Канди не знала, что случилось с Катериной — в тот момент ей и в голову не пришло задуматься об этом. Она помнила только одно — очень быстро они с Микеле оказались снаружи на узкой улочке. Вечер был прохладный и звездный, кое-где колокола уже начали звонить для благословления. Не пытаясь притворяться, Канди привалилась к стене монастыря и провела рукой по лбу.
— Думаю, там было слишком душно… — Она слабо улыбнулась.
— Это было слишком для вас. Всего слишком много. — Нахмурившись, граф наблюдал за ней. — Не хотите немного пройтись?
— Нет. — Канди неуверенно засмеялась. — Нет, спасибо. Я в порядке, правда. Не знаю, почему…
— Я знаю. — Граф мягко взял ее под руку. — Идемте в машину. Катерина должна бы иметь больше здравого смысла. Происходящее здесь оказалось напряжением для вас во всех смыслах. Сестер я, конечно, не виню… они не понимают, как это все могло отразиться на вас.
Канди только сейчас заметила, что его машина стоит рядом. Граф помог ей сесть.
— Я не думал, что это может быть плохо для меня… — начала девушка, но он перебил ее.
— Естественно, это было плохо для вас. Несколько недель вы живете в напряжении, хотя, возможно, и не осознавая этого. Физически и эмоционально этот день был слишком тяжелым для вас. — Он посмотрел на нее. — Вы могли погубить свой голос такой беспечностью.
— Но мне нравилось петь, — искренне возразила Канди. — И в любом случае отказаться я не могла.
Он ничего не сказал, завел мотор, и они медленно двинулись по узкой улице.
— Вы не собираетесь ждать Катерину? — невольно вырвалось у нее.
— Нет. — Ей показалось, что его подвижный рот слегка напрягся. — У нее своя машина, кроме того, она, скорее всего, побудет еще какое-то время с сестрами.

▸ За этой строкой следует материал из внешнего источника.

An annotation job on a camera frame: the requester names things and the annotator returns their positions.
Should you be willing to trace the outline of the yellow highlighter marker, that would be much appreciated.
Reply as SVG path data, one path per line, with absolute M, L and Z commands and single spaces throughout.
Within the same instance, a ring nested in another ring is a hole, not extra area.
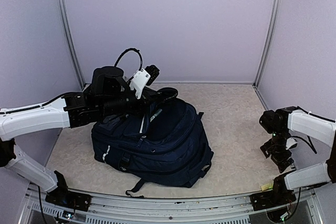
M 273 183 L 266 183 L 264 185 L 261 185 L 260 190 L 261 191 L 266 191 L 266 190 L 270 190 L 273 188 Z

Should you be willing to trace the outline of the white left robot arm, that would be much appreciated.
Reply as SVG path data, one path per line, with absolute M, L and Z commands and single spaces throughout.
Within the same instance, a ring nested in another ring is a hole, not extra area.
M 122 69 L 105 66 L 94 70 L 91 83 L 81 92 L 67 92 L 31 106 L 1 109 L 1 167 L 39 186 L 47 193 L 47 202 L 88 211 L 91 196 L 69 190 L 62 173 L 29 157 L 15 138 L 49 129 L 73 129 L 110 115 L 134 113 L 156 96 L 149 85 L 159 73 L 156 66 L 150 65 L 125 80 Z

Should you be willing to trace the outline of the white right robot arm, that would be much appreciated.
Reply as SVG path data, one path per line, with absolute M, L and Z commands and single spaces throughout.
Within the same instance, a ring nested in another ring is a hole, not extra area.
M 335 121 L 315 115 L 299 106 L 265 111 L 259 124 L 271 134 L 271 139 L 260 150 L 277 165 L 280 175 L 274 179 L 271 189 L 252 194 L 254 210 L 264 210 L 295 201 L 294 190 L 302 187 L 319 187 L 335 183 Z M 319 164 L 286 172 L 293 164 L 291 149 L 297 141 L 305 142 L 316 152 L 312 140 L 318 140 L 331 148 L 330 157 Z

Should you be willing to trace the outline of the navy blue student backpack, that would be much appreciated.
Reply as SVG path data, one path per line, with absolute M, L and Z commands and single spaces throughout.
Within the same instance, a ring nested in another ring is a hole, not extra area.
M 175 88 L 156 95 L 140 115 L 110 116 L 91 130 L 95 160 L 140 178 L 125 192 L 130 197 L 148 182 L 191 188 L 212 166 L 203 113 L 179 99 Z

— Она не станет меня искать?
— Она видела, как вы уходили со мной.
Канди чувствовала, что граф склонен критиковать роль ее хозяйки-итальянки в событиях этого дня, но она вовсе не хотела стать причиной размолвки между ними. Она не понимала их отношений, но не сомневалась, что между ними что-то есть. И будет ужасно, если она окажется ответственной за возникшую холодность между двумя людьми, сделавшими так много, чтобы ей помочь.
— Знаю, продолжала Канди, — я на самом деле не должна была петь, не спросив синьора Галлео или вас. Вы были так добры… вы так много сделали для меня… — Она замолчала, ощущая неловкость и чувствуя себя совсем несчастной.